▶ **Task directions**
Please output exactly the part of the records below that opens with the line containing "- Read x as" and closes with the line containing "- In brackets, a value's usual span", both lines included, and nothing else.

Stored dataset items

----------------------------------------

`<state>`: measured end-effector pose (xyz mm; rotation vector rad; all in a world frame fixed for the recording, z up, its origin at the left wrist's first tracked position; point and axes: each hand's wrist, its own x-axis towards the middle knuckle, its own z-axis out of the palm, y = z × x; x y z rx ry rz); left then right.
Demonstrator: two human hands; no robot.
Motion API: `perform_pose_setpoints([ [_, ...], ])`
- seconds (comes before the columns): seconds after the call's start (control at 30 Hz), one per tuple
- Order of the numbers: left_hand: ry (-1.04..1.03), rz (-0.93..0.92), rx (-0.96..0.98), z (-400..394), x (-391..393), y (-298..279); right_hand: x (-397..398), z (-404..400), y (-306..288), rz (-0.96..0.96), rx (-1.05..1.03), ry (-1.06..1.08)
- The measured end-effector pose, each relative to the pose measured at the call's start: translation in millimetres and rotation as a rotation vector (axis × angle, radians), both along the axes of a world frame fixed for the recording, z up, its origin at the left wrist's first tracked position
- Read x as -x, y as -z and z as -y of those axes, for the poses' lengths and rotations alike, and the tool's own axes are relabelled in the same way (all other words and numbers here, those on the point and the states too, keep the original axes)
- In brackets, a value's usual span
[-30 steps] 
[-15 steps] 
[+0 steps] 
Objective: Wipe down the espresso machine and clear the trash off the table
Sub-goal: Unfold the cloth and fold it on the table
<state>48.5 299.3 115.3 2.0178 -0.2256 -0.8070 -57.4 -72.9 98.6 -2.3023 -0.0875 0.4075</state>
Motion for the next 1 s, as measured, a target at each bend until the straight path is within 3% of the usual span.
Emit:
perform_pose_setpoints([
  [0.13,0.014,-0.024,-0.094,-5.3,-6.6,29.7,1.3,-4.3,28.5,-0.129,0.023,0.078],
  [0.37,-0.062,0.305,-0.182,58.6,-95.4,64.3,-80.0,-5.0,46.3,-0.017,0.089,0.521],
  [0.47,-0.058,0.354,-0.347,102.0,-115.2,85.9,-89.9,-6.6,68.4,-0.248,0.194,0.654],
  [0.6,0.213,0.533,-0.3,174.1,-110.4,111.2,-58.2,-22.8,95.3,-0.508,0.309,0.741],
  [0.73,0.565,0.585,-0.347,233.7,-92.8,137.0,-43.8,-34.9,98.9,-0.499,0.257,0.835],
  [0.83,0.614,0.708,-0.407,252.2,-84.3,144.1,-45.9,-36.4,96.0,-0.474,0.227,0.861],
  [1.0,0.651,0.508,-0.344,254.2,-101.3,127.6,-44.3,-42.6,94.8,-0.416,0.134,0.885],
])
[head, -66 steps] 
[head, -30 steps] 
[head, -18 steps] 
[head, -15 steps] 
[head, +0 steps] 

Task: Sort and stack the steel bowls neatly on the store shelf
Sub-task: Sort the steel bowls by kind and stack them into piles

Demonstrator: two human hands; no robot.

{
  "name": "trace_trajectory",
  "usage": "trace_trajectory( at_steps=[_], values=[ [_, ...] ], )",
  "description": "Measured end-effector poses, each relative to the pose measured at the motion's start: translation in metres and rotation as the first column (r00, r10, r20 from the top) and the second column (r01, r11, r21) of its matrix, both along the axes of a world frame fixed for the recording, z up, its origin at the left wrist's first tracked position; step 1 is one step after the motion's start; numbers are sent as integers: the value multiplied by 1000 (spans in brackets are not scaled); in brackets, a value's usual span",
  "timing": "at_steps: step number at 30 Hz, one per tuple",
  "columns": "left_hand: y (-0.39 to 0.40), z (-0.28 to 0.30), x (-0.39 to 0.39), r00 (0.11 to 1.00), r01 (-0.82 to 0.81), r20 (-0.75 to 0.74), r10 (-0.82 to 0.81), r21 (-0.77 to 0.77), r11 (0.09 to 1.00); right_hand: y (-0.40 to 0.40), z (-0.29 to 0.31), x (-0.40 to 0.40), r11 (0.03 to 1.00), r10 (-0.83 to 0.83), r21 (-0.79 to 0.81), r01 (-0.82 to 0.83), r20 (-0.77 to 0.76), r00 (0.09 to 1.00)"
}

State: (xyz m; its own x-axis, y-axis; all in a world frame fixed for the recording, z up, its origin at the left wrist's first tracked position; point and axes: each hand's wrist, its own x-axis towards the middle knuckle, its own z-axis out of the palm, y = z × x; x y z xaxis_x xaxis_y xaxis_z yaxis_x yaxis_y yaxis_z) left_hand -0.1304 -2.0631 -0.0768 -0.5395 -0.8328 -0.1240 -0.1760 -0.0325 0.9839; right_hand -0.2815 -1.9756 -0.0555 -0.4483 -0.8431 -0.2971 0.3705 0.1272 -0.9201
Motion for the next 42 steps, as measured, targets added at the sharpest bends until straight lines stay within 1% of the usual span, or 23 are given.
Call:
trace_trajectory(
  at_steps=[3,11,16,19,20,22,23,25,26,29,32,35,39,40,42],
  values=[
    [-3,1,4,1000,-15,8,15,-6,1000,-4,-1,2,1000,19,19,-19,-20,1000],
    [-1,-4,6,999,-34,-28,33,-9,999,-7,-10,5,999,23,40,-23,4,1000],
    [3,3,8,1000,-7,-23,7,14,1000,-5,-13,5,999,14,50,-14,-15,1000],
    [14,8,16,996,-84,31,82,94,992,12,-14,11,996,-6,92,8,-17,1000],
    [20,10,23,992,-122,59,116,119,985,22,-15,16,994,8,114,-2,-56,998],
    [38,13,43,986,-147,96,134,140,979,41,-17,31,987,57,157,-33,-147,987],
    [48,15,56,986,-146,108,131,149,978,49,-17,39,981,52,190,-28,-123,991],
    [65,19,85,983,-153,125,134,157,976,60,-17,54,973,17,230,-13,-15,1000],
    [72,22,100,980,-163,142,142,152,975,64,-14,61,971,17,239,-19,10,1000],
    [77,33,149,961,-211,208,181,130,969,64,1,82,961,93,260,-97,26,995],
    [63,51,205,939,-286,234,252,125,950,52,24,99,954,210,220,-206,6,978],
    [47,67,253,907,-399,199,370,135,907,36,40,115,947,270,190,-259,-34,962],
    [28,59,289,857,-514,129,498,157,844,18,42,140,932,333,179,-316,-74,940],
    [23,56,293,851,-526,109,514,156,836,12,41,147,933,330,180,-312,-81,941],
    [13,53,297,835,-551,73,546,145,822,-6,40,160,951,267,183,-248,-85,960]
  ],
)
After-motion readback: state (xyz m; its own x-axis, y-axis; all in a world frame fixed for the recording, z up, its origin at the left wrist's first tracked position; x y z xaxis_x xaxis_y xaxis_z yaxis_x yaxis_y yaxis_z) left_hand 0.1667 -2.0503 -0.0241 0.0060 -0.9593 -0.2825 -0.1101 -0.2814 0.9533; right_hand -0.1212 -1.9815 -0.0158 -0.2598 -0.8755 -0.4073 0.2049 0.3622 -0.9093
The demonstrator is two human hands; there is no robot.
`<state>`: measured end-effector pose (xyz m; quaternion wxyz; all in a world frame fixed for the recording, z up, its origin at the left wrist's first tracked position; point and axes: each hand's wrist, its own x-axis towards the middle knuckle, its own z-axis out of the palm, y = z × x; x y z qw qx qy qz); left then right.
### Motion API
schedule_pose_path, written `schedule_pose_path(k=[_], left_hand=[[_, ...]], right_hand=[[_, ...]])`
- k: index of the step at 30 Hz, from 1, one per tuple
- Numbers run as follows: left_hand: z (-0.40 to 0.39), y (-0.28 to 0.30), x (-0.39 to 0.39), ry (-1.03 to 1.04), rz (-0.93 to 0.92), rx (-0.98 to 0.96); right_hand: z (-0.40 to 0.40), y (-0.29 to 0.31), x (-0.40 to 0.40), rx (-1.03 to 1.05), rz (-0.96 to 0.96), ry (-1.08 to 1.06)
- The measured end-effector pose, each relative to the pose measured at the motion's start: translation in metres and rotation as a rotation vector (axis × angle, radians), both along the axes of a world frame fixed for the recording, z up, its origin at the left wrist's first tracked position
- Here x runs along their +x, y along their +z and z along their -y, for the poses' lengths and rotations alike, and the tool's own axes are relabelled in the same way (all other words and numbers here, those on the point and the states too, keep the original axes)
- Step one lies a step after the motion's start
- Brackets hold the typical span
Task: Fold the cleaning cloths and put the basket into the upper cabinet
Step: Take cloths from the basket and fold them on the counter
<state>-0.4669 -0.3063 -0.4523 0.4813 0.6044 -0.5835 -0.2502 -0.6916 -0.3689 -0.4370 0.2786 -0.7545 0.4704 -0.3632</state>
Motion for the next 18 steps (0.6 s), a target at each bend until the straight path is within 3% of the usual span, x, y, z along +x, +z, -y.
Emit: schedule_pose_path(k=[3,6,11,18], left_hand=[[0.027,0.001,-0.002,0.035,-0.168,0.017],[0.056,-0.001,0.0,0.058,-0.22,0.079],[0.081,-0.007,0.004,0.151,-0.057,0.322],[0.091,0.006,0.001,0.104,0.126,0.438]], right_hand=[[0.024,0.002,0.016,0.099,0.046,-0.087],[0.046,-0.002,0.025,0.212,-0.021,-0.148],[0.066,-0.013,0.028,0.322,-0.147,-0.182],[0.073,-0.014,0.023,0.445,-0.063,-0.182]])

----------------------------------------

▶ **Expected output**
- Read x as -x, y as -z and z as -y of those axes, for the poses' lengths and rotations alike, and the tool's own axes are relabelled in the same way (all other words and numbers here, those on the point and the states too, keep the original axes)
- In brackets, a value's usual span

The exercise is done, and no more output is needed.